EXERCISE AIM: Using the listing below, return each line exactly as it reads.

++++ GIVEN INFORMATION

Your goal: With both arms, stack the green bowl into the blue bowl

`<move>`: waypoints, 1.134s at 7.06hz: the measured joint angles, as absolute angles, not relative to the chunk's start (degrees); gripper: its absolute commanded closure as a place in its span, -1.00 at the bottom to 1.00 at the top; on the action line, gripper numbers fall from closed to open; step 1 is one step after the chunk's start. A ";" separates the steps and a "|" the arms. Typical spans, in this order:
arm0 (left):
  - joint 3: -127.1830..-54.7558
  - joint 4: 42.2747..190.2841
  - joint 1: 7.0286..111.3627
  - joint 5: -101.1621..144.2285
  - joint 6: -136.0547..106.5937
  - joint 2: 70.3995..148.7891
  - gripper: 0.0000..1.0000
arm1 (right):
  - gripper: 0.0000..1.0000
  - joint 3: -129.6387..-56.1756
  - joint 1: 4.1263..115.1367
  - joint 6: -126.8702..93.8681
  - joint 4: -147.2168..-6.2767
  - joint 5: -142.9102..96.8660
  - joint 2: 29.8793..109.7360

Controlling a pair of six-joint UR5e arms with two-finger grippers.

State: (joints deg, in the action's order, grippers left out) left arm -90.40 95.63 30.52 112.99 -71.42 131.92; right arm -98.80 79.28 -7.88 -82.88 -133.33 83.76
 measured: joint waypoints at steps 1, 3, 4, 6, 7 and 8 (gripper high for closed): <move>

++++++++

ANSWER TO THIS PROBLEM:
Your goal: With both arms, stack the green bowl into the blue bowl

`<move>`: waypoints, 1.134s at 7.06hz: the measured joint angles, as absolute angles, not relative to the chunk's start (degrees); gripper: its absolute commanded closure as a place in its span, -1.00 at the bottom to 1.00 at the top; on the action line, gripper numbers fall from closed to open; step 1 is one step after the chunk's start. A ";" separates the steps and a "|" the arms. Typical spans, in this order:
arm0 (left):
  - joint 3: -127.1830..-54.7558
  - joint 4: 42.2747..190.2841
  - joint 1: 7.0286..111.3627
  - joint 5: -101.1621..144.2285
  - joint 6: -136.0547..106.5937
  - joint 2: 70.3995..148.7891
  - gripper: 0.0000..1.0000
arm1 (right):
  - gripper: 0.0000..1.0000
  - joint 3: -129.6387..-56.1756
  - joint 1: 4.1263..115.1367
  - joint 6: -126.8702..93.8681
  - joint 4: -147.2168..-6.2767
  - joint 5: -142.9102..96.8660
  - joint 2: 29.8793..109.7360

Controlling a pair of six-joint UR5e arms with two-finger grippers.

State: (joints deg, in the action's order, grippers left out) left arm -90.40 95.63 30.52 112.99 -71.42 131.92; right arm -98.80 79.28 -7.88 -82.88 -133.33 83.76
 measured: joint waypoints at steps 1, 3, 4, 6, 7 and 8 (gripper high for closed): <move>

The answer requires no additions.